Entries taken from a collection
----------------

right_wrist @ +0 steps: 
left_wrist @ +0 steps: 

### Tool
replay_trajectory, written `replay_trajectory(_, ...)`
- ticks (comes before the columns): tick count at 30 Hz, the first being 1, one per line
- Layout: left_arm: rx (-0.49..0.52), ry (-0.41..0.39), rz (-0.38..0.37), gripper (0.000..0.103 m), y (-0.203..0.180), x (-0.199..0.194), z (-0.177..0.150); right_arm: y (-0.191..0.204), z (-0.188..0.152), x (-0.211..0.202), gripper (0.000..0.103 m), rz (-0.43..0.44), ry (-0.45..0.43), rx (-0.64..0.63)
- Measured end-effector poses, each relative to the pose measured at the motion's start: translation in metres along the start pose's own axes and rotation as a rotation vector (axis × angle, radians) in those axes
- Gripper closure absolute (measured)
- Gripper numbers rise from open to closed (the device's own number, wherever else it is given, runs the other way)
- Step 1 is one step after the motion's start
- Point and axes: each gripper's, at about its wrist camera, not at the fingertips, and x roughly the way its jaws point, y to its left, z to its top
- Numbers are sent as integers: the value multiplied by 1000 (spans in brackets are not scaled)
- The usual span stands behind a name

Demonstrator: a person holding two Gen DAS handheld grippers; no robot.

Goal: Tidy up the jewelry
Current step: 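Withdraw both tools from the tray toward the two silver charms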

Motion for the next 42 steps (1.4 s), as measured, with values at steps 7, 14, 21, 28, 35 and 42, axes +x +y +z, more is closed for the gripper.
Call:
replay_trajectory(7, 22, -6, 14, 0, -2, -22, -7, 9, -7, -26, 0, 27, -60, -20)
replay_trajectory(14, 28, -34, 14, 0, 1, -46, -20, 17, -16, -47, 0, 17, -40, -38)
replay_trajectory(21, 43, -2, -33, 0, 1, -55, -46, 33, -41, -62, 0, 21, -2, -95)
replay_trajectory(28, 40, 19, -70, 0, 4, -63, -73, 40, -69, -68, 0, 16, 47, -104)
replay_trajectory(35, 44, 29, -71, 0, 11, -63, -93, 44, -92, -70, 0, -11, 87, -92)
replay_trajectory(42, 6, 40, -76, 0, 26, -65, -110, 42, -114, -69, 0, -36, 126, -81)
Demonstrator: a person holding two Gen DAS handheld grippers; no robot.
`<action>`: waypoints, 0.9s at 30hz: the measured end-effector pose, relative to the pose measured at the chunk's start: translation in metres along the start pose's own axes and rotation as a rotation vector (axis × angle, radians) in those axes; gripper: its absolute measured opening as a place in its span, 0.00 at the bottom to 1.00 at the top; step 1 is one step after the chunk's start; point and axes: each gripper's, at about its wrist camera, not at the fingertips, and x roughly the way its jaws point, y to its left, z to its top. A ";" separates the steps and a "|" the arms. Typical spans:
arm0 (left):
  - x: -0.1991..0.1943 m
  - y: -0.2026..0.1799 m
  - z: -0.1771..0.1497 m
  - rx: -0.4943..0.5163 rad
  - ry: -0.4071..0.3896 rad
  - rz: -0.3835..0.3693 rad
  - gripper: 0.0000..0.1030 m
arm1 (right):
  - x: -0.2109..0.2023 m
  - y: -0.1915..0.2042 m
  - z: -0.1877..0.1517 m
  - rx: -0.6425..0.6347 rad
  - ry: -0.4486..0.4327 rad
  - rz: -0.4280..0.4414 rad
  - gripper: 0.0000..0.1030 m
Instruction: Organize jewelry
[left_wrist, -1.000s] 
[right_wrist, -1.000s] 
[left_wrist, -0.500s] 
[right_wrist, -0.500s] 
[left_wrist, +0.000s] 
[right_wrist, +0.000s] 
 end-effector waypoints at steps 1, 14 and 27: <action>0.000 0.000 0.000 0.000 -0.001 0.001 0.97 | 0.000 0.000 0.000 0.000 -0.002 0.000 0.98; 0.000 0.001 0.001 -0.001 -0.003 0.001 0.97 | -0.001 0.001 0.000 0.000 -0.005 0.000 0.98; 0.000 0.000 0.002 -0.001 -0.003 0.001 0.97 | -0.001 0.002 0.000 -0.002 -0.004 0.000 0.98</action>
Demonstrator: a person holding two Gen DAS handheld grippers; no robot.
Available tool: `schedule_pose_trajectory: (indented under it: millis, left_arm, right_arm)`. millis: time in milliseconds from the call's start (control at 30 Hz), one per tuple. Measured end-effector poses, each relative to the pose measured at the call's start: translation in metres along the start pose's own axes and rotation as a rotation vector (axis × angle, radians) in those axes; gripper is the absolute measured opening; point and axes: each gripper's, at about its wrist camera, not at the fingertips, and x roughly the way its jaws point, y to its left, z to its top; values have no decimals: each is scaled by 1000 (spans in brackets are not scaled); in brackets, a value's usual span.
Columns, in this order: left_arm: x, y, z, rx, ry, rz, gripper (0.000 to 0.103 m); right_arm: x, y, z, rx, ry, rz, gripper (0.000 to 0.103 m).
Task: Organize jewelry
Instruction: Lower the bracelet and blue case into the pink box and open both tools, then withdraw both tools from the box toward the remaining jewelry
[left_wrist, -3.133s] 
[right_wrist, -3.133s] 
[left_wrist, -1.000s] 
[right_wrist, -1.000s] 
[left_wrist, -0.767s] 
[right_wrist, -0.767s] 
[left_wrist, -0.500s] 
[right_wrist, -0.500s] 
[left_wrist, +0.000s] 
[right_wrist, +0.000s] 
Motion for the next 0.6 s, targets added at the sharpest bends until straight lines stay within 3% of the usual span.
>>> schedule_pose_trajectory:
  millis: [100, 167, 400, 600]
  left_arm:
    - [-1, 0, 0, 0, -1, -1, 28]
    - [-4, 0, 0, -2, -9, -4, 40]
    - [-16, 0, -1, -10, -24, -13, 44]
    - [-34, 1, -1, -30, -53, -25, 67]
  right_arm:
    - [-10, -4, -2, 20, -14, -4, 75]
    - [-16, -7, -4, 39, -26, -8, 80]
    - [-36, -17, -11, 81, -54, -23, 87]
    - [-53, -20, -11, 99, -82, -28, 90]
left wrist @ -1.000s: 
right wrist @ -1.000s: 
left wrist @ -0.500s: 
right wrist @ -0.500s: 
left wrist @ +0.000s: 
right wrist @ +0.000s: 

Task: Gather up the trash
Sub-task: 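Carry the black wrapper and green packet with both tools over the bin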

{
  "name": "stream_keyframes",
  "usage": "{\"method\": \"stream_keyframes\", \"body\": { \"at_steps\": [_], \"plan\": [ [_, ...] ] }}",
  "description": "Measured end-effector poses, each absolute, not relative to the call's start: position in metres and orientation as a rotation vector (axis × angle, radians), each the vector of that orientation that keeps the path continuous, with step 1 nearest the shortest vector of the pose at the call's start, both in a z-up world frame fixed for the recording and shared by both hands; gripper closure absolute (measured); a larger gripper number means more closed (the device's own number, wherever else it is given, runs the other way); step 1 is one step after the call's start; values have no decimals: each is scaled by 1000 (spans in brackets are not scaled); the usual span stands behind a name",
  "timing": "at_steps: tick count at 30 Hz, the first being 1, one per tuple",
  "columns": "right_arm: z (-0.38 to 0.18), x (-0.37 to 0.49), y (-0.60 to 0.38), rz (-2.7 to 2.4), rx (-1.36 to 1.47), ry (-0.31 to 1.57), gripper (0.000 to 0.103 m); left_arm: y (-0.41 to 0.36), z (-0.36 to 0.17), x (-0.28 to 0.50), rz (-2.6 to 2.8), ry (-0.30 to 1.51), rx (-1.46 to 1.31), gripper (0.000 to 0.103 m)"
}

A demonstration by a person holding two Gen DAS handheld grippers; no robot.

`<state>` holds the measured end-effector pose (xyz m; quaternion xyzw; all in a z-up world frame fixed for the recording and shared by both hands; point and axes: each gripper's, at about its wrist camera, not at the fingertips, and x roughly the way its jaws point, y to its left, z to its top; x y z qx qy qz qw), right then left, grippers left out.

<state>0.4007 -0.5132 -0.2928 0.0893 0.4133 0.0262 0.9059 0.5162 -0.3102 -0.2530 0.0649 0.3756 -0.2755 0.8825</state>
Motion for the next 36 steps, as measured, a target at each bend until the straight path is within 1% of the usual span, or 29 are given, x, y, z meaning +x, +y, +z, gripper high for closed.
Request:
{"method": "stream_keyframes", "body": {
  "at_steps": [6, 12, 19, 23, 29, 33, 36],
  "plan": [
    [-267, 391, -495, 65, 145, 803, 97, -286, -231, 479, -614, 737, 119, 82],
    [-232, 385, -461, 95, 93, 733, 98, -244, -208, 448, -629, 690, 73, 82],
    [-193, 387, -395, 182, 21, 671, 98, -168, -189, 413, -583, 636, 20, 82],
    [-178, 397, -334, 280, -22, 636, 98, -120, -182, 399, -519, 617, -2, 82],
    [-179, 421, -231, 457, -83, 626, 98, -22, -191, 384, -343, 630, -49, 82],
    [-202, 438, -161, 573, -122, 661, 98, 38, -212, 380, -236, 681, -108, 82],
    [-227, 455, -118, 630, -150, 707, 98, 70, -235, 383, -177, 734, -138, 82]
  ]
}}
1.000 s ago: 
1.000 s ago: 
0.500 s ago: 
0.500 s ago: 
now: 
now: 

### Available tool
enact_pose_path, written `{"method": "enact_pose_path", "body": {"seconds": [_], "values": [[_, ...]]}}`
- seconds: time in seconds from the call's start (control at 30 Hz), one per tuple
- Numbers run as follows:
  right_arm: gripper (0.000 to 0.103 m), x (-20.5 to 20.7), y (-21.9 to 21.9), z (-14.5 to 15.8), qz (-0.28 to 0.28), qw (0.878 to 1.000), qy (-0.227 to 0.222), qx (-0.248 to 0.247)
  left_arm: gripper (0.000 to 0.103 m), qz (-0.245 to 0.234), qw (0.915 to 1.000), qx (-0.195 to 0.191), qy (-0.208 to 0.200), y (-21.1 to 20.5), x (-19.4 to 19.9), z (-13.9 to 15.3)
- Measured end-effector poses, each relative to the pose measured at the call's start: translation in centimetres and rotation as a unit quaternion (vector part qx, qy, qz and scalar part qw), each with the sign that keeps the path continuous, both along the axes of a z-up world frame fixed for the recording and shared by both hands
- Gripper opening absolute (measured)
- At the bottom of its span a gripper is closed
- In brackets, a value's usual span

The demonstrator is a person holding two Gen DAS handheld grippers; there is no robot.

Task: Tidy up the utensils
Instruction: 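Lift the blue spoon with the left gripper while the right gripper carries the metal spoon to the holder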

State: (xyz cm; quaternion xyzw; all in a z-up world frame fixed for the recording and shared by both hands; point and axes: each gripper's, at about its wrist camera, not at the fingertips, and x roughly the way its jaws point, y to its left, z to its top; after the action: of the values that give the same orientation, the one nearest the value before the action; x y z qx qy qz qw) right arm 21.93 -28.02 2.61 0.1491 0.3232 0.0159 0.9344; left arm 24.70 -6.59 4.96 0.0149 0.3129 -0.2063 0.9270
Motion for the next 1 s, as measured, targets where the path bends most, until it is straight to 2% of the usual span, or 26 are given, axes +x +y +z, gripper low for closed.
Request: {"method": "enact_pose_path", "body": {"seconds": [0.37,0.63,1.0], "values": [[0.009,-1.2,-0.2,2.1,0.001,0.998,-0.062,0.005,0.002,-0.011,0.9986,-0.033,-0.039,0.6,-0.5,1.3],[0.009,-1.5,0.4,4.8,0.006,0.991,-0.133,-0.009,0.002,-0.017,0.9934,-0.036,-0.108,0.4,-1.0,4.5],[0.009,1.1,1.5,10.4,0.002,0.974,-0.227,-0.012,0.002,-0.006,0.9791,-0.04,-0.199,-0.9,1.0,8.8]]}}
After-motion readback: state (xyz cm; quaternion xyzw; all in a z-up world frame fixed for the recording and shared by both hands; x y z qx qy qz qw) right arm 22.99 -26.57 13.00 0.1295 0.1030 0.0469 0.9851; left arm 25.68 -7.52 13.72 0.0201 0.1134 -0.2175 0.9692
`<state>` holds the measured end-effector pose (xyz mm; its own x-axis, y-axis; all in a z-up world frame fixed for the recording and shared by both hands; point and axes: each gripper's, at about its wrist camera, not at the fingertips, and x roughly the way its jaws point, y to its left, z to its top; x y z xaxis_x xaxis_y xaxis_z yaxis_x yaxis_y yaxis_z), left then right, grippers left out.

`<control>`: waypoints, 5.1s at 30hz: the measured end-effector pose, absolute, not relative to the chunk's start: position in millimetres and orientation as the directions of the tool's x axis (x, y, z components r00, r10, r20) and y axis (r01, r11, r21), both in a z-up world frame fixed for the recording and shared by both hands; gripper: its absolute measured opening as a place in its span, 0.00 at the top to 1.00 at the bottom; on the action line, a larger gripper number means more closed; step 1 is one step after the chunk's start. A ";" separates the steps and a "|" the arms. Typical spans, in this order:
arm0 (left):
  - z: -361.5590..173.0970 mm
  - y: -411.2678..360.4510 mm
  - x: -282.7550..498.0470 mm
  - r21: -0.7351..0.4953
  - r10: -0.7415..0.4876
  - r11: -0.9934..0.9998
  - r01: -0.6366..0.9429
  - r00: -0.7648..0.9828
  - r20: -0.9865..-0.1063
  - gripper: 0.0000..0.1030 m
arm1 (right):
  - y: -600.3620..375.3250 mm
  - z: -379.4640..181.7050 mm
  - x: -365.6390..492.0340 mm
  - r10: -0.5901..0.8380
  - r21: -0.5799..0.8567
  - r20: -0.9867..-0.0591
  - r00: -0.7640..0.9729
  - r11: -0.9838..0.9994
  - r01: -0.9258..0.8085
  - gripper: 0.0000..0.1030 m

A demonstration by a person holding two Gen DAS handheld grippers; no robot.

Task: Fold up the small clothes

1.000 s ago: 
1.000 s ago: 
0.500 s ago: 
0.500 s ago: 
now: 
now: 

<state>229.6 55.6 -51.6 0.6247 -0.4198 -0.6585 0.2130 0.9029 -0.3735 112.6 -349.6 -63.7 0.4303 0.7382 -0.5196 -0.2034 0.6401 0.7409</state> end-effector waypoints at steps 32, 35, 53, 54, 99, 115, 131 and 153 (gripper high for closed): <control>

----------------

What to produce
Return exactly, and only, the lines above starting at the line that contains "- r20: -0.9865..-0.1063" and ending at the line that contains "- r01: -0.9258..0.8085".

Response
  - r20: -0.9865..-0.1063
  - gripper: 0.0000..0.1030 m
arm1 (right):
  - y: -600.3620..375.3250 mm
  - z: -379.4640..181.7050 mm
  - x: -365.6390..492.0340 mm
  - r10: -0.5901..0.8380
  - r21: -0.5799..0.8567
  - r20: -0.9867..-0.0591
  - r00: -0.7640..0.9729
  - r11: -0.9838..0.9994
  - r01: -0.9258..0.8085

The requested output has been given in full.